These Took Ages

Susan the Enemy

I enjoyed this story. It was easy to write because I didn't bother with notions like readability or being exciting. It has no immediate conflict and a weird protagonist and no other characters, not to mention being stilted and unedited. On the other hand, it weaves in concepts like powerful lizard-gods and the existence of strange, secret families whose access to a magical reality may or may not be genuine.

I have several stories in this vein, half-written or simply imagined. The idea is that an exaggerated belief in the predictability or controllability of chance events would be hard to distinguish from actual but low-grade magic, at least from the reader's point of view. If, further, everyone who believed this was in one large group like an extended family and had limited contact with the outside world, they would be more capable of maintaining strange beliefs.

One thing to avoid would be just making a cult. Not that this can't make for good fiction, but cults are dangerous to their members; they are malicious extensions of one person's will. The family we are looking for is essentially benign. Whatever trials and failures would be different in content but not in structure or intensity from most middle-class suburban families.

The Duchess

Herein lies my take on the old vampire story. I think, judged solely in terms of effective difference from most such stories, that it was a success. Humans use *their* blood- get it? It's frickin' brilliant. Even the reviewer who rejected it said so, so it must be true. Incidentally, I managed to miss the precise reason for farming vampires which I'd had in mind when the notion of the tale coalesced. Their blood is used, in very weak solutions, as an anti-aging serum for the rich.

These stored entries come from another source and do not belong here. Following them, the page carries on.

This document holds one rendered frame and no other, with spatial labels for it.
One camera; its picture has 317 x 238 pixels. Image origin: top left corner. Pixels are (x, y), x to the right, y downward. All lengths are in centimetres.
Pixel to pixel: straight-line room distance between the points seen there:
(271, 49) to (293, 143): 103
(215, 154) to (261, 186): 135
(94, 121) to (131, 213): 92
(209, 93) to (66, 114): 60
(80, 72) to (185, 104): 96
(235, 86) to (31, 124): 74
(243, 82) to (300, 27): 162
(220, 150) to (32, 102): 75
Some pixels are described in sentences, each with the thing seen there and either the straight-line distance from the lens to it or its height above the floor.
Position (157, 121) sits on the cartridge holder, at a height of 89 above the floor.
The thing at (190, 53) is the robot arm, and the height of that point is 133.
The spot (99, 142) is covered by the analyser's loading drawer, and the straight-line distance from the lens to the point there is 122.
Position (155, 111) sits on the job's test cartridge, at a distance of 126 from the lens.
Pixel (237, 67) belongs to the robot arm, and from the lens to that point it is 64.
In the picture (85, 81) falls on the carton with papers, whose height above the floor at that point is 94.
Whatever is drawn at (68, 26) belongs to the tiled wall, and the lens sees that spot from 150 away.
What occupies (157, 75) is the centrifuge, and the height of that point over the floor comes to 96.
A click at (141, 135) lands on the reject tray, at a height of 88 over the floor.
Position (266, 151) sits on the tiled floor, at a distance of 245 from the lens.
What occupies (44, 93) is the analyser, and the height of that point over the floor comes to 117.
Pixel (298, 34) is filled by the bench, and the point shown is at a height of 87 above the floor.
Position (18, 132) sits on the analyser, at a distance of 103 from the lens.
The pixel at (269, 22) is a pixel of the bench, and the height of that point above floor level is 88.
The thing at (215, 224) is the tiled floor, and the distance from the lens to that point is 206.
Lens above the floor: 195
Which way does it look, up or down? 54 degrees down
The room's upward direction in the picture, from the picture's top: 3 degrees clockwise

The problems are many. For one thing, like most of my work, it isn't properly revised. I've copy-edited it, and I've made minor changes, but whenever I read it again after a pause I find things I would rather change or remove. It is definitely difficult to internalize the idea that I have to write, wait, edit, wait, edit, possibly until the sun explodes, or else I'll come up with less than ideal work. I wish online publications would just lower their standards for me, gee whiz.

But the main issue is the language. The speech is intended as late nineteenth-century upper-class English polite, and it's not a hundred thousand miles away. On the other hand- how would I know? I barely get by in early twenty-first century middle-class American. All of what I think I know on the subject comes from books and television, and much of that was produced by- Americans! Who became interested in Englishy stuff when, as teenagers they read books and watched television...

A reflection of a reflection of a reflection. But reflections are shiny, so it's not a complete waste of time.